Note - Before proceeding with R code, make sure you follow these steps to establish Docker in your system:
- Download and install Docker
- Open Docker Terminal and run docker pull selenium/standalone-chrome. Replace chrome with firefox if you're a Firefox user.
- Then docker run -d -p 4445:4444 selenium/standalone-chrome
- If above two codes are successful, run docker-machine ip and note the IP address to be used in the R code
Given below is an elaborated code using RSelenium library:
library(RSelenium)
# Initiate the connection, remember remoteServerAddr needs to be replaced with the IP address you have
# received from the Docker Terminal
driver <- remoteDriver(browserName = "chrome", remoteServerAddr = "192.168.99.100", port = 4445L)
driver$open()
# Provide the URL and let the driver load it for you
driver$navigate("https://www.google.com/")
# The search textarea of the Google falls under the name=q. Call this element.
init <- driver$findElement(using = 'name', "q")
# Enter the search keyword and hit Enter key
init$sendKeysToElement(list("Pluralsight", key = "enter"))
# Now, we have landed on the page with Pluralsight "All" results. Select the XPATH of the News tab and click it.
News_tab <- driver$findElement(using = 'xpath', "//*[@id=\"hdtb-msb-vis\"]/div[2]/a")
News_tab$clickElement()
# You are now on the News results. Select the CSS selector for all the news (here, a.l)
# Don't ignore that you have to use findElements (with s), not findElement. The latter gives only one result.
res <- driver$findElements(using = 'css selector', 'a.l')
# List out the latest headlines
headlines <- unlist(lapply(res, function(x){x$getElementText()}))
headlines
# [1] "Pluralsight has free courses to help you learn Microsoft Azure ..."
# [2] "Pluralsight offers free access to full portfolio of skill ..."
# [3] "Will Pluralsight Continue to Surge Higher?"
# [4] "The CEO of Pluralsight explains why the online tech skills ..."
# [5] "Pluralsight Is Free For the Month of April"
# [6] "This Pluralsight deal lets you learn some new skills from home ..."
# [7] "Pluralsight One Commits Over $1 Million to Strategic Nonprofit ..."

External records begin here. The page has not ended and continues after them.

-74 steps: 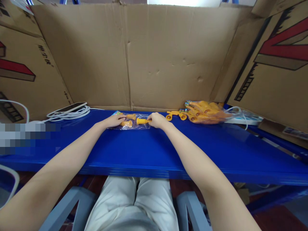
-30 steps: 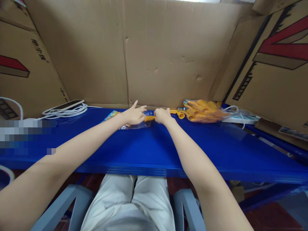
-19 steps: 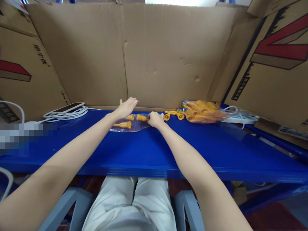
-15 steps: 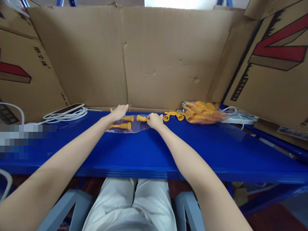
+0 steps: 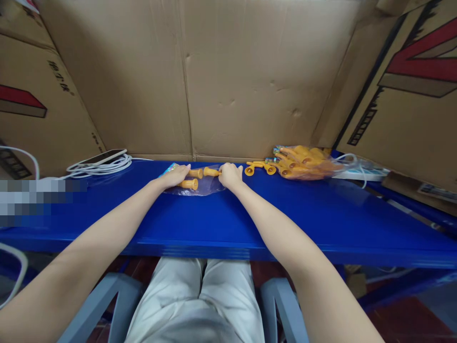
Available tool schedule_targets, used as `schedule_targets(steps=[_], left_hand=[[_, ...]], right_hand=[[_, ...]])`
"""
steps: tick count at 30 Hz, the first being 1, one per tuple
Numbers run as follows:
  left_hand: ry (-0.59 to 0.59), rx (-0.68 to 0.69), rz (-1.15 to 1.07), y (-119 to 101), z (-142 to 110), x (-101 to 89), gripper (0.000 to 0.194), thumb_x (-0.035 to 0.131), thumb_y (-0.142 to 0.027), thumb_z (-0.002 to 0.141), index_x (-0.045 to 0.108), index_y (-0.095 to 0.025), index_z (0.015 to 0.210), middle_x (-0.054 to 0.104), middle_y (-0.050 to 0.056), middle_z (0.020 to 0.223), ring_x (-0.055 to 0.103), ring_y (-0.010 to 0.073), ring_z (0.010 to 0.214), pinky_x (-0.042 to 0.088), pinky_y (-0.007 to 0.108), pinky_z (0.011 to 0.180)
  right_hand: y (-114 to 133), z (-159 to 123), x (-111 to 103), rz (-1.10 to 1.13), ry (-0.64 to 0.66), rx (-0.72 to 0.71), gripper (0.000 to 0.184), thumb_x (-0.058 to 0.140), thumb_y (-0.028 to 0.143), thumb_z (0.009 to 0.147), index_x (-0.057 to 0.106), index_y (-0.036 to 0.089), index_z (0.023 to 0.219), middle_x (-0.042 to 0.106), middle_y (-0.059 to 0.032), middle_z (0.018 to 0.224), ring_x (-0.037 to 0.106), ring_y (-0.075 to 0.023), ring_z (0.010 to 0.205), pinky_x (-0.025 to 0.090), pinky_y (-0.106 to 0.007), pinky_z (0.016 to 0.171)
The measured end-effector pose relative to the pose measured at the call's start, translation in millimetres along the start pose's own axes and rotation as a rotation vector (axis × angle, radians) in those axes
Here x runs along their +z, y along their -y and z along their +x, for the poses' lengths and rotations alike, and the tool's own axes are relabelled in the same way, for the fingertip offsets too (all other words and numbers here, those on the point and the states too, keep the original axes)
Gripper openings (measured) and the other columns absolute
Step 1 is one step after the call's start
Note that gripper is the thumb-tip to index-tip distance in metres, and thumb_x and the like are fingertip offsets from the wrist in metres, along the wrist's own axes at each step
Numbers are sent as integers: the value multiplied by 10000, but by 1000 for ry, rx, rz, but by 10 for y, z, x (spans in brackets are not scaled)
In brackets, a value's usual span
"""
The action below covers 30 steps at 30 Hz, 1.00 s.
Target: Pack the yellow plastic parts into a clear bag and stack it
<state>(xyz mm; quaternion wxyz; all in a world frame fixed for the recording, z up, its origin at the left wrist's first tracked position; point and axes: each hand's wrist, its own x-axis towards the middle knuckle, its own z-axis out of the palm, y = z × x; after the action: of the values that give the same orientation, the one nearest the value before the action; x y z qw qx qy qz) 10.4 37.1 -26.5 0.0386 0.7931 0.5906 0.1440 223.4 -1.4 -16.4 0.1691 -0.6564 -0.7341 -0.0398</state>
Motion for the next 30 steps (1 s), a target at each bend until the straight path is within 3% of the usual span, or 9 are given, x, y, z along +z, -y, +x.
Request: schedule_targets(steps=[3, 17, 30], left_hand=[[-18, 15, -43, -12, -18, 1, 729, 68, -422, 942, 615, -23, 1212, 570, 194, 1351, 506, 260, 1291, 357, 319, 1075], [-19, -21, -187, -60, -123, -70, 630, 145, -435, 957, 629, -128, 1218, 552, 111, 1395, 481, 245, 1319, 337, 348, 1100], [-39, -46, -194, -91, -109, -86, 608, 164, -405, 958, 672, -109, 1112, 599, 145, 1333, 543, 259, 1245, 368, 348, 1059]], right_hand=[[25, -39, -27, -2, 4, 7, 343, 498, 102, 819, 722, 218, 1052, 693, -77, 1144, 571, -249, 1132, 382, -398, 899], [76, -85, -37, 26, 38, 25, 331, 520, 93, 817, 713, 209, 1060, 692, -82, 1167, 599, -255, 1134, 424, -413, 950], [80, -105, -46, 43, 34, 32, 305, 528, 120, 834, 716, 217, 1053, 687, -78, 1163, 603, -262, 1124, 452, -420, 928]])
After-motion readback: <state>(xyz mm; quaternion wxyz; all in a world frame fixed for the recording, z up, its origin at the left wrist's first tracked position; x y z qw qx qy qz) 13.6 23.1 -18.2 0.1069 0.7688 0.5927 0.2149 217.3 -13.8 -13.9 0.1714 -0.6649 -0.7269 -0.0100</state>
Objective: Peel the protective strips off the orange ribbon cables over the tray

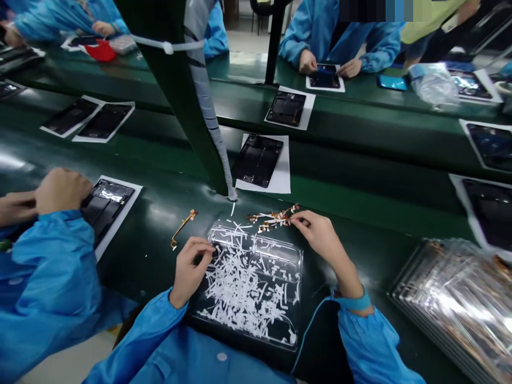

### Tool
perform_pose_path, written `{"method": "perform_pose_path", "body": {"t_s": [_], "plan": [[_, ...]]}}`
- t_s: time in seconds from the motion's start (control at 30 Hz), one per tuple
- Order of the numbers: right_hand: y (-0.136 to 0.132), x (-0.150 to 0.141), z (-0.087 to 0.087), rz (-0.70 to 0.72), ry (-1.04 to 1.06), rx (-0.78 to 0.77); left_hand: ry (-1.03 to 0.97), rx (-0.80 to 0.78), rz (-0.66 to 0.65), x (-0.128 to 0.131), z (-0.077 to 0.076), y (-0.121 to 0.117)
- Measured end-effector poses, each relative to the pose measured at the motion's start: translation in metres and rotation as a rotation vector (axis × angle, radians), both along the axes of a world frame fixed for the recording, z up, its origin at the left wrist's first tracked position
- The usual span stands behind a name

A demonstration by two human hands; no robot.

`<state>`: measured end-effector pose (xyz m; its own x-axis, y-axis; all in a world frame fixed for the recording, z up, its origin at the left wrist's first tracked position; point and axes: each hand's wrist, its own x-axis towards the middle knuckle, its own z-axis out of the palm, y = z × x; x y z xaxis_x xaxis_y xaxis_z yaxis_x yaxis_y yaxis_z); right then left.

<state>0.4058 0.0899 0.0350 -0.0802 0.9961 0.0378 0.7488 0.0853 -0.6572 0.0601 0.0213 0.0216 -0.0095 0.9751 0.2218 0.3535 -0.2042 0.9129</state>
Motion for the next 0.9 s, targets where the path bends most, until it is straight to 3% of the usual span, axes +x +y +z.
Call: {"method": "perform_pose_path", "body": {"t_s": [0.2,0.33,0.5,0.63,0.8,0.9], "plan": [[-0.034,-0.011,0.028,-0.146,0.054,0.091,-0.008,-0.157,-0.215,0.022,0.013,-0.004],[-0.059,-0.033,0.043,-0.182,0.169,0.051,0.017,-0.145,-0.333,0.04,0.021,-0.011],[-0.106,-0.078,0.059,-0.11,0.371,-0.078,-0.222,-0.24,-0.354,0.056,0.025,-0.016],[-0.129,-0.101,0.055,-0.073,0.458,-0.125,-0.206,-0.144,-0.399,0.061,0.026,-0.014],[-0.139,-0.098,0.038,-0.095,0.491,-0.141,-0.045,-0.087,-0.496,0.061,0.029,-0.011],[-0.141,-0.092,0.028,-0.184,0.501,-0.131,-0.033,-0.06,-0.397,0.064,0.027,-0.014]]}}
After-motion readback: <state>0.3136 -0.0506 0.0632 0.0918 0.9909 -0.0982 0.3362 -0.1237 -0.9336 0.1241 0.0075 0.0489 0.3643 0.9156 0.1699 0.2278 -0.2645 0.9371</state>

# [8] "Pluralsight Announces First Quarter 2020 Results"
# [9] "Pluralsight Announces Date for its First Quarter 2020 Earnings ..."
# [10] "Learn Adobe Photoshop, Microsoft Excel, Python for free with ..."
Conclusion
You have learned how to fetch data directly from table(s) with CSS selector, automatically navigate to multiple pages to retrieve information, control a web browser from a script, and fetch data using the RSelenium library.